また保輔は沙汰を待つ間、獄中で切腹自殺するという奇怪な最期を遂げました。本当は口封じのためでしょうが、保輔は盗賊・袴垂を逮捕した藤原保昌にとっては実弟ということもあって、正義心に燃える兄が愚弟を説得し、不名誉な余罪が暴かれる前に服毒自殺させたという説もありますね。

 さて「公卿」という身分についても解説しておきます。前回のドラマでは、藤原実資(秋山竜次さん)が「私を公卿にしておけば……」と延々とグチっており、奥方から「それ、日記に書けばよろしいのではないですか」といわれても「書かぬ!」というやりとりを例のごとく繰り返していましたよね。

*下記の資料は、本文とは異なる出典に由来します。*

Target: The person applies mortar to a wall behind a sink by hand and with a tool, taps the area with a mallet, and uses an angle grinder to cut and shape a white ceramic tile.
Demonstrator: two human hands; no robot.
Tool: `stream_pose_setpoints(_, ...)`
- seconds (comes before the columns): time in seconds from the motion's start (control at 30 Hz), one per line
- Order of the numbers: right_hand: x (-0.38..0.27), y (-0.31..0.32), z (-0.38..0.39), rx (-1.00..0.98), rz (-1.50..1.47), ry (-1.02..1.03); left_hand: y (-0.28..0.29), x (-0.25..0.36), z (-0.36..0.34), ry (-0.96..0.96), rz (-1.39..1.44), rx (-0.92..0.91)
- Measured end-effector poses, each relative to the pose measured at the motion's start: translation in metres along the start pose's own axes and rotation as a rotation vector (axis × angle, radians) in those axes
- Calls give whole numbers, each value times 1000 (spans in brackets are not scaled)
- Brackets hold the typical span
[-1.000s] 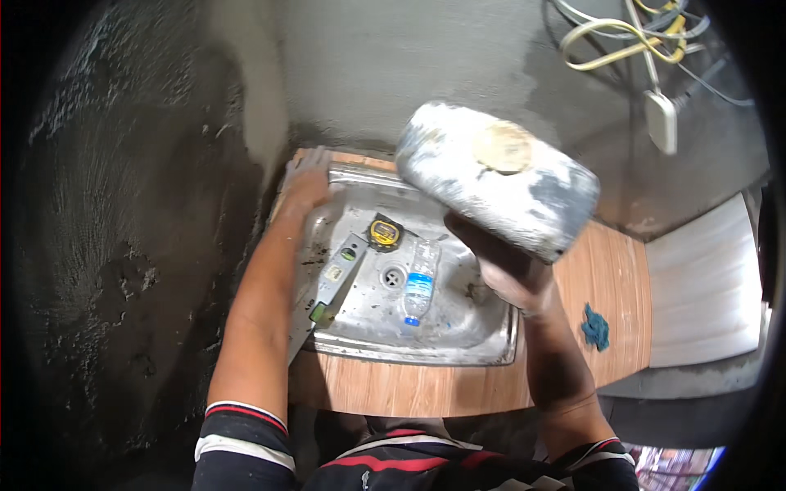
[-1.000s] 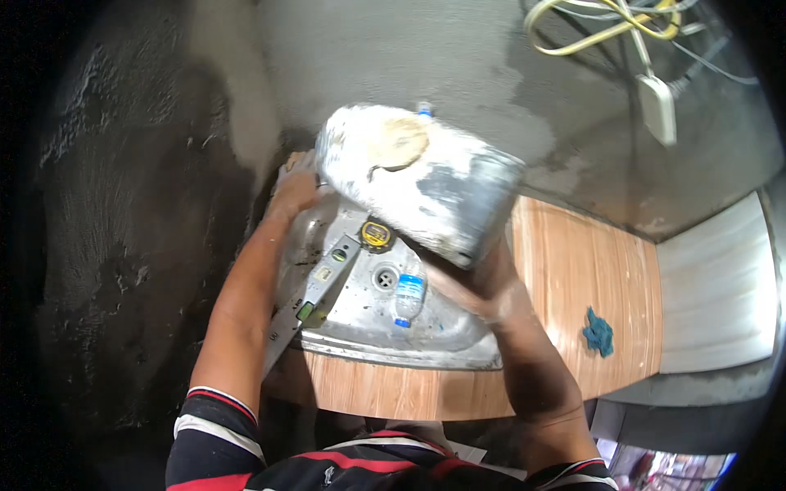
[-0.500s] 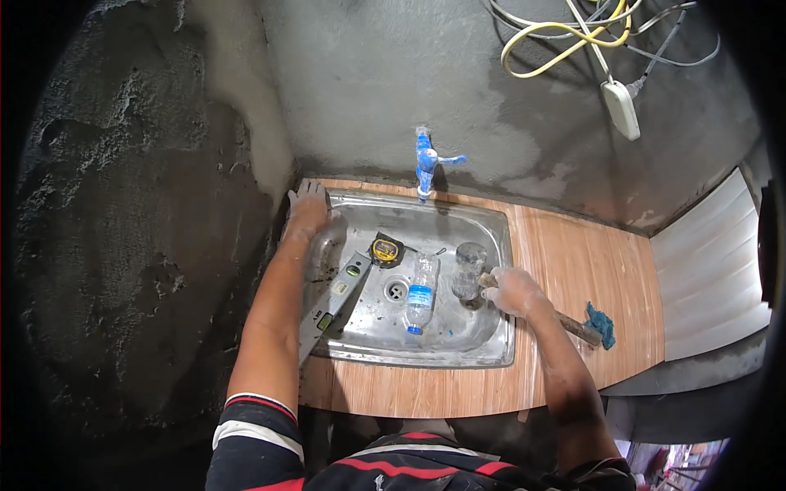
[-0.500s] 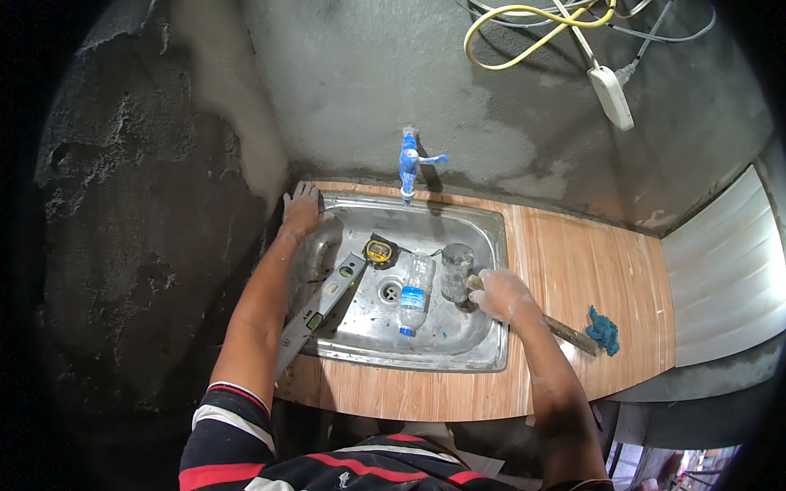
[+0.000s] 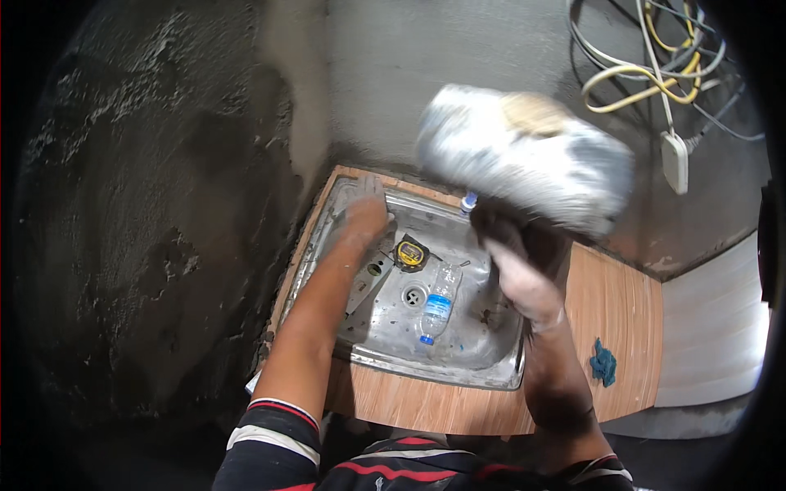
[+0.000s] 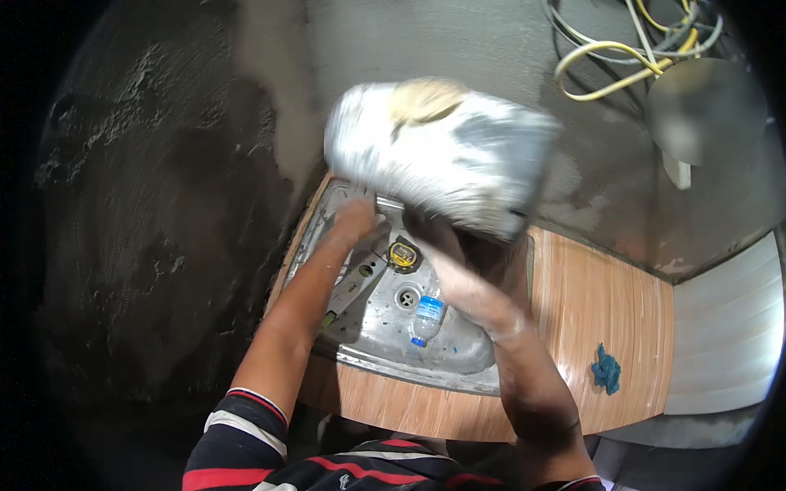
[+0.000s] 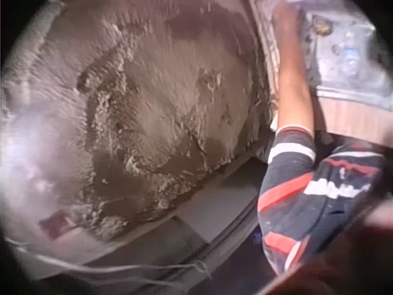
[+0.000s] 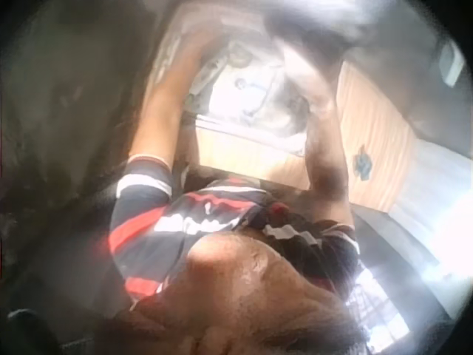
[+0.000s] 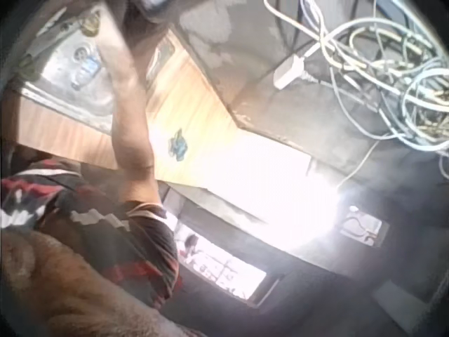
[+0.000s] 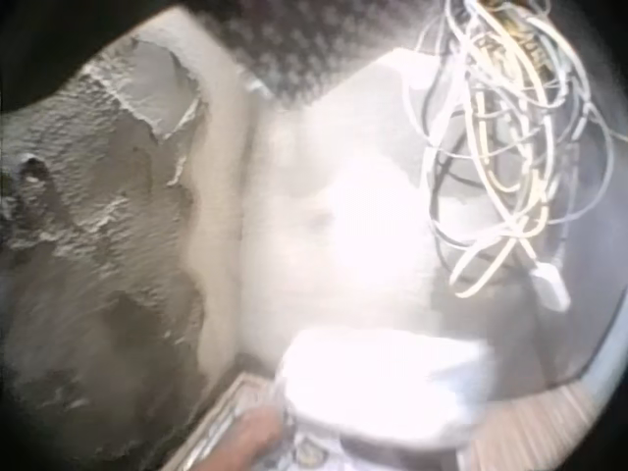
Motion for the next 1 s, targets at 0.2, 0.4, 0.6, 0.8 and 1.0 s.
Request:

 現代日本では「公家」と「公卿」、それから「貴族」は、同じような意味でしか捉えられていませんが、朝廷に仕える役人たちの中で「貴族」と呼ばれるには、五位以上(正確には従五位下の官位より以上)の官位が必要でした。つまり、朝廷に仕える役人だから貴族というわけではないのです。

 官位が六位から五位に上がると、待遇も一気に良くなりました。当時の朝廷で「貴族」とされる役人はだいたい500人程度ですが、その中でも官位が三位以上、つまり最高位の「貴族」にあたるのが「公卿」はわずかに20人ほど。現代日本でいえば、◯◯大臣など閣僚クラスに相当したのです。